Across a span of seventeen years and through the fog-like mist of seventeen years, it is difficult to focus clearly on the precise argument the State is making. As a constitutional alternative theory to a bad arrest on a bad warrant, did the police on January 17, 2018 actually have independent probable cause for a warrantless arrest of the appellee? That depended exclusively on a declaration against interest allegedly, but not necessarily, made by the appellee on February 16, 2005. The source of that damaging allegation was a jailhouse informant in August of 2008 who reported that he had heard someone make such a declaration in 2005. For a combination of reasons, the suppression hearing judge considered that jailhouse informant to be non-credible and his allegations to be accordingly unreliable. That information from the jailhouse informant in 2008 is unquestionably the sole basis on which the State now urges us to hold de novo that the police had probable cause for a warrantless arrest of the appellee on January 17, 2018 and accordingly to reverse Judge Anderson’s ruling to the contrary. Judge Anderson’s clear feelings about the jailhouse informant’s lack of credibility and about his information’s lack of inculpatory weight, while arguably debatable, were certainly not clearly erroneous. Can the State seriously argue otherwise? We are required, therefore, to be deferential. Accordingly, we affirm Judge Anderson’s ruling.

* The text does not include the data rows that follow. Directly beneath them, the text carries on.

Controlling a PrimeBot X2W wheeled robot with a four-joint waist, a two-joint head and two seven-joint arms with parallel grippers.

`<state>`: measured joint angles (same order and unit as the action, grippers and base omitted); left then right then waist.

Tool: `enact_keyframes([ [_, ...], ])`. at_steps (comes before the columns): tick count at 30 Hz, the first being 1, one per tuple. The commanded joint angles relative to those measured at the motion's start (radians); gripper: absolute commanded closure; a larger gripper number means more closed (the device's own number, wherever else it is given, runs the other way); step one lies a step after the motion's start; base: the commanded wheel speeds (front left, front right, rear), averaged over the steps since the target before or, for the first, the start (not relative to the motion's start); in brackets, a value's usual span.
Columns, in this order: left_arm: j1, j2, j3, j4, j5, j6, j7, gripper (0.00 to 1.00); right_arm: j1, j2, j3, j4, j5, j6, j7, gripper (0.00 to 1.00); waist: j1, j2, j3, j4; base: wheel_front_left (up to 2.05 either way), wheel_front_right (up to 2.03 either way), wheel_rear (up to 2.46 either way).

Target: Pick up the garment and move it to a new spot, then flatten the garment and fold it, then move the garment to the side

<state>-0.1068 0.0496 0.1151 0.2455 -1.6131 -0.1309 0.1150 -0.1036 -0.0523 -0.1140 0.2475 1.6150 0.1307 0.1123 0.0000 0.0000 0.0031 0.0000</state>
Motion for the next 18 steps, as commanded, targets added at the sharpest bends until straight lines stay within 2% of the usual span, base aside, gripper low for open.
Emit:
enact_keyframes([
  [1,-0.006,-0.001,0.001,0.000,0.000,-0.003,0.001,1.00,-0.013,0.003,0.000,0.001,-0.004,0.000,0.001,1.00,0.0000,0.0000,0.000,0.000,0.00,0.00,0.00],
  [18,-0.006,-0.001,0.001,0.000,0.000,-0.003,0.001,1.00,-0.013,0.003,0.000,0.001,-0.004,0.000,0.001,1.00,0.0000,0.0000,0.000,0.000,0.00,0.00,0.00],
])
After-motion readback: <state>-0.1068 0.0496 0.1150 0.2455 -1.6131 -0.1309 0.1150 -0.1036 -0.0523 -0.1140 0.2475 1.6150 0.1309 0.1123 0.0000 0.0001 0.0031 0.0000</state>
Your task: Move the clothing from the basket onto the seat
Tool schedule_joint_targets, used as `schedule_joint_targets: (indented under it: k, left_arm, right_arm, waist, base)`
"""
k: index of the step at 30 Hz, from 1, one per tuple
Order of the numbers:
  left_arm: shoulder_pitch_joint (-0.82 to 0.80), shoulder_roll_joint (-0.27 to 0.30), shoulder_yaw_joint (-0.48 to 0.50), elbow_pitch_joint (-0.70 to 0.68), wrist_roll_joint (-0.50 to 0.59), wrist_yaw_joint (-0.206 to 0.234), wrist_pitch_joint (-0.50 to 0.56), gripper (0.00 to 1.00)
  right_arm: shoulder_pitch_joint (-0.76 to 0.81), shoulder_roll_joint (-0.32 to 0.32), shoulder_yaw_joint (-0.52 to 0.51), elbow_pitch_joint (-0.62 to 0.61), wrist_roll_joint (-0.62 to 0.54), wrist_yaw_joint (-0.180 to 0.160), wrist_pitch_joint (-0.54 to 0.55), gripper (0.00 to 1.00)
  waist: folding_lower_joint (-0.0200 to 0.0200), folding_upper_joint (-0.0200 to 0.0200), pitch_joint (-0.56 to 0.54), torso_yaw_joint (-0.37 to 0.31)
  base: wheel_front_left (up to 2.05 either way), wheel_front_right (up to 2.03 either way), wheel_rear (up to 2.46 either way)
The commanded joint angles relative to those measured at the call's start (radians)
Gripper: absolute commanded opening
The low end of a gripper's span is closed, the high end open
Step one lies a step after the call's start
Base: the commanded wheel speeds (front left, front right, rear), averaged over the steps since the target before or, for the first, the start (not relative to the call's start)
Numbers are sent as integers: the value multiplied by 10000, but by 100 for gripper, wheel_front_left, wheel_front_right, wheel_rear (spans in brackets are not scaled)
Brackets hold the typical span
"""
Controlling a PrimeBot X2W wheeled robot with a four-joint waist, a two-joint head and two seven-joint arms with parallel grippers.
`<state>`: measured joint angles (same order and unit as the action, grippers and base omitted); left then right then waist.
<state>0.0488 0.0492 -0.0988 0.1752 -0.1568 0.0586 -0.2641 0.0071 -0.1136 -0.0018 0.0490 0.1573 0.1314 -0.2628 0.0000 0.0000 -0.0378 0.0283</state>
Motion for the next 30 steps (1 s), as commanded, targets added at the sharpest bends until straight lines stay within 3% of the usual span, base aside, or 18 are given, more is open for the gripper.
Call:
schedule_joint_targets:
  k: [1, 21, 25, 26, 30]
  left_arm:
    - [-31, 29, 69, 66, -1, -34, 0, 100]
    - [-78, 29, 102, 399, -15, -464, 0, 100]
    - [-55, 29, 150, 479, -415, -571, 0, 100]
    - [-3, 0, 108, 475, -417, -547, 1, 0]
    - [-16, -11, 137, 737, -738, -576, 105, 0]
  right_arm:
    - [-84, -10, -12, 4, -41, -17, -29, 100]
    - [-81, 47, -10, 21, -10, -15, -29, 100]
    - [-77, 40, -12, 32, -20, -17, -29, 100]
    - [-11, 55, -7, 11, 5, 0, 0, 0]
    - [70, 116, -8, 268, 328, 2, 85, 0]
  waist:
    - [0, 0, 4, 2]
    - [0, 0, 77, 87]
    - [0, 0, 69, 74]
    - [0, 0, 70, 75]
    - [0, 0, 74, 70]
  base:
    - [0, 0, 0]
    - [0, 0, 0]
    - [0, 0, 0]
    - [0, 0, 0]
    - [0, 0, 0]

Even if we were not so inclined (such is not the case), our de novo determination of the ultimate legal question (the existence of probable cause) would be subject to that same tilt as to credibility and that same tilt as to inculpatory weight. On the basis, therefore, of the lack of credibility in Raymond Darby and the lack of significant inculpatory weight in his 2008 information to the police, our de novo constitutional judgment would also be that there was no independent evidence to establish probable cause for the warrantless arrest of the appellee on January 17, 2018. There was thus no spark of life remaining in this separate dead ember, if ever there had been. The cold case remains inertly cold. If we were deciding the probable cause issue de novo, we would also affirm Judge Anderson’s ruling to suppress the appellee’s post-arrest statement.
A Dead Ember
This is an icily cold case. For fourteen years, the Prince George’s County Police Department did not deem the Darby fragment, standing alone, to be actionable probable cause. Accordingly, it did not act. At the suppression hearing in July and August of 2022, Judge Anderson did not deem the Darby fragment, standing alone, to be constitutionally rehabilitative probable cause. Accordingly, she did not uphold the arrest. On appellate review, this Court would not de novo deem the Darby fragment, standing alone, to be actionable probable cause. Might this ancient ember, therefore, ever rekindle a resuscitative spark in this long forgotten chapter of investigative lore? Holdeth our panel, “NEVERMORE.”
SUPPRESSION RULING OF AUGUST 4, 2022 AFFIRMED; COSTS TO BE PAID BY PRINCE GEORGE’S COUNTY.